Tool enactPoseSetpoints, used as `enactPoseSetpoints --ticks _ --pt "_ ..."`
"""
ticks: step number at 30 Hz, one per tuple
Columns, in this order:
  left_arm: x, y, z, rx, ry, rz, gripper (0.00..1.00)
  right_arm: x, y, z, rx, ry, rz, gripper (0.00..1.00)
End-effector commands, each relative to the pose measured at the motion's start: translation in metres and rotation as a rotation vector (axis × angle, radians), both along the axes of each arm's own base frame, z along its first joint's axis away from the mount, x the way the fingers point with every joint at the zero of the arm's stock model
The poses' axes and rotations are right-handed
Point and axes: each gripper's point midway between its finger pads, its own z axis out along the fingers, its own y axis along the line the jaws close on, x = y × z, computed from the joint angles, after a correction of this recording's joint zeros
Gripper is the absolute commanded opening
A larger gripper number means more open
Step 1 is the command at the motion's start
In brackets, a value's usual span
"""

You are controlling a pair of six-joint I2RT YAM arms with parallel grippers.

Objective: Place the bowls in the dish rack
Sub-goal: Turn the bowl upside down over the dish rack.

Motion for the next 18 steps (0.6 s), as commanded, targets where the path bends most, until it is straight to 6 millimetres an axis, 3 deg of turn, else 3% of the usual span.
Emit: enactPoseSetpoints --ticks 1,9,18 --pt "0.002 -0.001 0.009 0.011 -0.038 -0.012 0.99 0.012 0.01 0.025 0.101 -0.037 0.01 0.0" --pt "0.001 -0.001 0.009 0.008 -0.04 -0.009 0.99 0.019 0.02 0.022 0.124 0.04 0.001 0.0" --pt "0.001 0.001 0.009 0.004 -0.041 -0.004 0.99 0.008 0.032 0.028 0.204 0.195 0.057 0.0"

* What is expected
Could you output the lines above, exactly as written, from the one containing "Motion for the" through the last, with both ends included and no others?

* Task output
Motion for the next 18 steps (0.6 s), as commanded, targets where the path bends most, until it is straight to 6 millimetres an axis, 3 deg of turn, else 3% of the usual span.
Emit: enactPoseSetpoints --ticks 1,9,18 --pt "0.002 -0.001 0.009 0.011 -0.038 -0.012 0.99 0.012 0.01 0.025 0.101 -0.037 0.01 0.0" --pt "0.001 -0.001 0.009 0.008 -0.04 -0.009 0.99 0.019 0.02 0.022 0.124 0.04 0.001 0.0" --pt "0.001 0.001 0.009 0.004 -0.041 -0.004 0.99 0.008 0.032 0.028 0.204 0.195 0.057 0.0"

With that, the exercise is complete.